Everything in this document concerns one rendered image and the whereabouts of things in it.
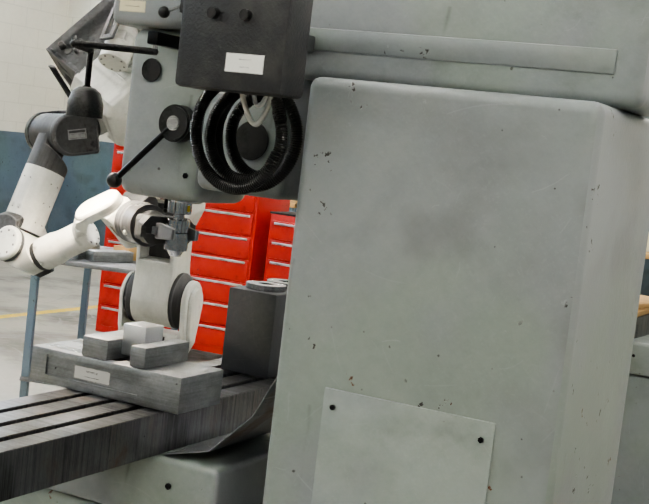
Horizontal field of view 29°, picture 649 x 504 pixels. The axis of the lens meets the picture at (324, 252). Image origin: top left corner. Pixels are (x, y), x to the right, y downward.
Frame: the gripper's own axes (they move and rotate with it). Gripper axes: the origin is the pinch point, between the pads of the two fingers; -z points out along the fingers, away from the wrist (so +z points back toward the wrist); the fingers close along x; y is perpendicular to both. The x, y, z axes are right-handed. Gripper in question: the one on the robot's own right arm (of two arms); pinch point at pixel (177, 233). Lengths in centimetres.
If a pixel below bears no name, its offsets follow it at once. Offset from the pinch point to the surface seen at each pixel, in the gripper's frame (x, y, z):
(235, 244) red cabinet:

Your instructions: Every last line above must be reproduced as written, and no pictures belong in the copy.

Answer to this task:
Everything in this document concerns one rendered image and the whereabouts of things in it.
Horizontal field of view 29°, picture 649 x 504 pixels. The axis of the lens meets the picture at (324, 252). Image origin: top left corner. Pixels are (x, y), x to the right, y downward.
Frame: the gripper's own axes (they move and rotate with it). Gripper axes: the origin is the pinch point, between the pads of the two fingers; -z points out along the fingers, away from the wrist (so +z points back toward the wrist); the fingers close along x; y is perpendicular to both. The x, y, z axes are right-handed. Gripper in question: the one on the robot's own right arm (of two arms); pinch point at pixel (177, 233). Lengths in centimetres.
If a pixel below bears no name, its offsets follow it at once. Offset from the pinch point to the surface seen at each pixel, in the gripper's frame (x, y, z):
(235, 244) red cabinet:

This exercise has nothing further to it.